Desesperado, Ricardo saiu a indagar daqui e dali e nada. Foi ao gerente e este, esclareceu o ocorrido. Andressa havia sido internada. Sofrera um acidente grave de moto, quando saíra de casa e se dirigia à empresa. Ricardo entrou em um frenesi exaltado e inquieto. Nada sabia da garota, a não ser que vivia sozinha e morava com amigas. Seus familiares residiam no interior de São Paulo. Em face do fortuito colossal, ninguém aparecera para reclamar qualquer tipo de assistência familiar. A pobre estava no hospital aos reveses da sorte, beneficiada apenas pela companhia de uma das gerentes, que fora colocada em auxílio, e, logicamente, à disposição, caso houvesse algum imprevisto mais fulminante que carecesse de solução imediata. Depois de muita luta e empenho, um dia e meio depois, Ricardo finalmente descobriu o hospital para onde Andressa fora levada.

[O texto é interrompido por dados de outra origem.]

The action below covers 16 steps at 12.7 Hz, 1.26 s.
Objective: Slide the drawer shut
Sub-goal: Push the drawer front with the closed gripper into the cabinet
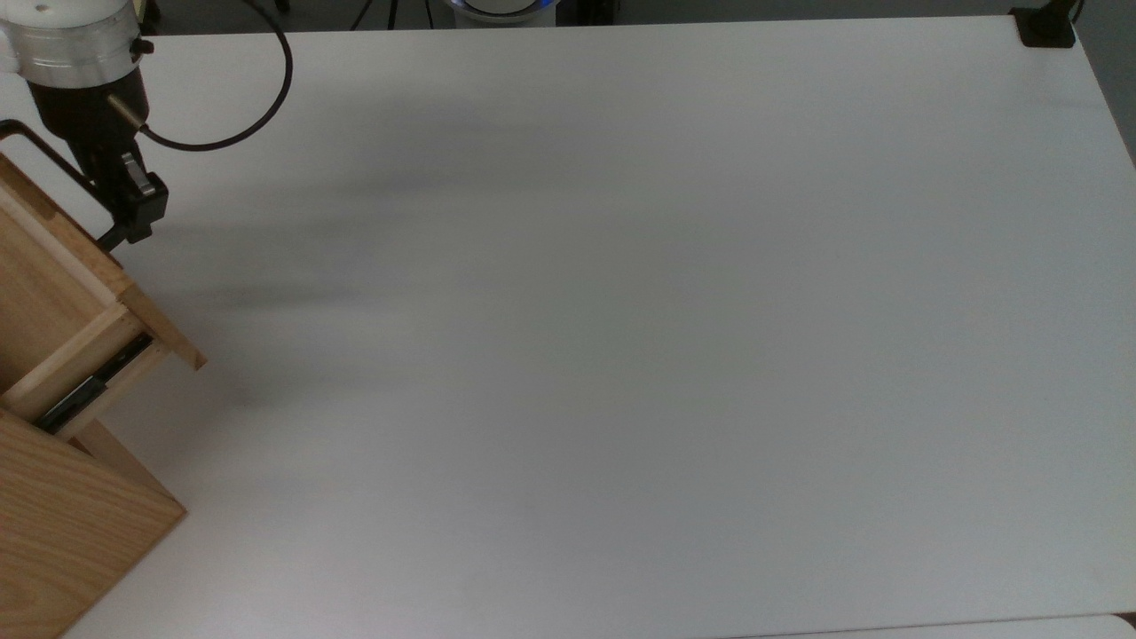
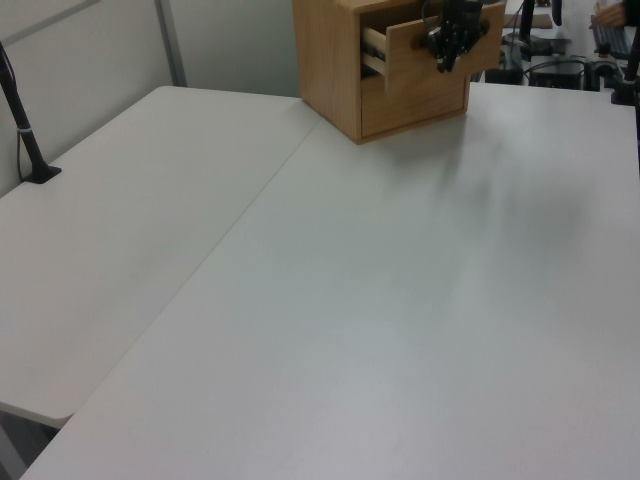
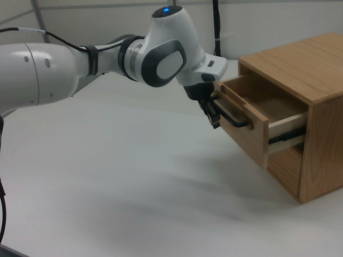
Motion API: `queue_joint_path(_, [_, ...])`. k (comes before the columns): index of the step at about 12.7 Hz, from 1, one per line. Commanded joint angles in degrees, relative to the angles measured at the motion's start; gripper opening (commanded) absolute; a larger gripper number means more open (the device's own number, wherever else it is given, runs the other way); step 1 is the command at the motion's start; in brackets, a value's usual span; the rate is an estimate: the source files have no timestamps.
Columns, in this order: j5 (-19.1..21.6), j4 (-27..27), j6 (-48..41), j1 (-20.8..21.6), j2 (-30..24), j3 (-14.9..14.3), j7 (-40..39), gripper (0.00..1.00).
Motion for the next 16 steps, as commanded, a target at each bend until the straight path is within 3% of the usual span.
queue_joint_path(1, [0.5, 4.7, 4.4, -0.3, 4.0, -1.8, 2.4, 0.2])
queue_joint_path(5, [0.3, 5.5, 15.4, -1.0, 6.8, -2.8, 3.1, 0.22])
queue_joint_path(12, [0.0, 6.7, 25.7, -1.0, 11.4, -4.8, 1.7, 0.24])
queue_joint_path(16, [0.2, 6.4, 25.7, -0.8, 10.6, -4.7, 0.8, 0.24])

Correu para lá o mais depressa que pode. Quando chegou na recepção, precisou mentir se dizendo “namorado” da vítima, ou não conseguiria o ingresso para subir ao andar onde à mesma lutava entre a vida e a morte. Ao se apresentar no andar indicado, entretanto, a gerente designada pela empresa lhe veio ao encontro e o pôs à par da nefasta notícia, confirmada, em seguida, por uma das enfermeiras de plantão.
— A senhorita Andressa, infelizmente acabou de vir à óbito. Se o senhor tivesse aparecido dois minutos antes...

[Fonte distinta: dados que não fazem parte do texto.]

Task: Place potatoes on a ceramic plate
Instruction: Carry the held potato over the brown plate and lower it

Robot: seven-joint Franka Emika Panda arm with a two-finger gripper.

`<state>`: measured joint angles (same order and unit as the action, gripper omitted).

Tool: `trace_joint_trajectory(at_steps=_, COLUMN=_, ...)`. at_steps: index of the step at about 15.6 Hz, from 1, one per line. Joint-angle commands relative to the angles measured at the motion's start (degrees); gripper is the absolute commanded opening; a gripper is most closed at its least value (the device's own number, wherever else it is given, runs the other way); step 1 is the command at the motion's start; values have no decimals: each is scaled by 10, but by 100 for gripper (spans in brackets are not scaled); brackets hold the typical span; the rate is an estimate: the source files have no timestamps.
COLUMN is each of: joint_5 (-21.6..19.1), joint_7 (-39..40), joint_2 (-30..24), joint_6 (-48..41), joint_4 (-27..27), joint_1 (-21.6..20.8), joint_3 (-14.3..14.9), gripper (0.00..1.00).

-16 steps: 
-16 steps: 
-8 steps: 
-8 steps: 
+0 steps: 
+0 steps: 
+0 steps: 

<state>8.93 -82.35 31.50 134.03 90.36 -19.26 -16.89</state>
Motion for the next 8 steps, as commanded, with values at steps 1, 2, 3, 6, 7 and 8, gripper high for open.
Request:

Coisa de dez minutos depois, outra notícia bombástica tirou Ricardo do chão. Literalmente. Uma segunda plantonista apareceu na sala onde Ricardo acabara de saber do falecimento. A moça se abriu num sorriso triste.
Como Ricardo, estava na condição de “namorado,” a jovem lhe confortou com palavras de carinho. Em seguida, após as condolências, ofereceu seu apoio irrestrito e os mais sinceros pêsames em nome de toda a equipe da pediatria. Finalmente, no tempo em que apertava as mãos do assustado apolíneo, uma terceira criatura se fez presente. Era a pediatra.
— Meu rapaz, você é o Ricardo, não é mesmo? Minhas sinceras condolências. Sua “namorada” nos deixou. Fizemos o possível, acredite. Contudo, sei que a hora não é propícia, mas tenho algo maravilhoso para revelar. – tomou fôlego e continuou.
— Está vendo aquele vidro enorme de um canto a outro da parede? Venha comigo. Conseguimos salvar a criança. Nasceu prematura. O senhor foi contemplado. Meus parabéns. Sua pessoa poderá se considerar, a partir de agora, o homem mais feliz do mundo. O prezado acaba de se tornar papai de uma linda menininha.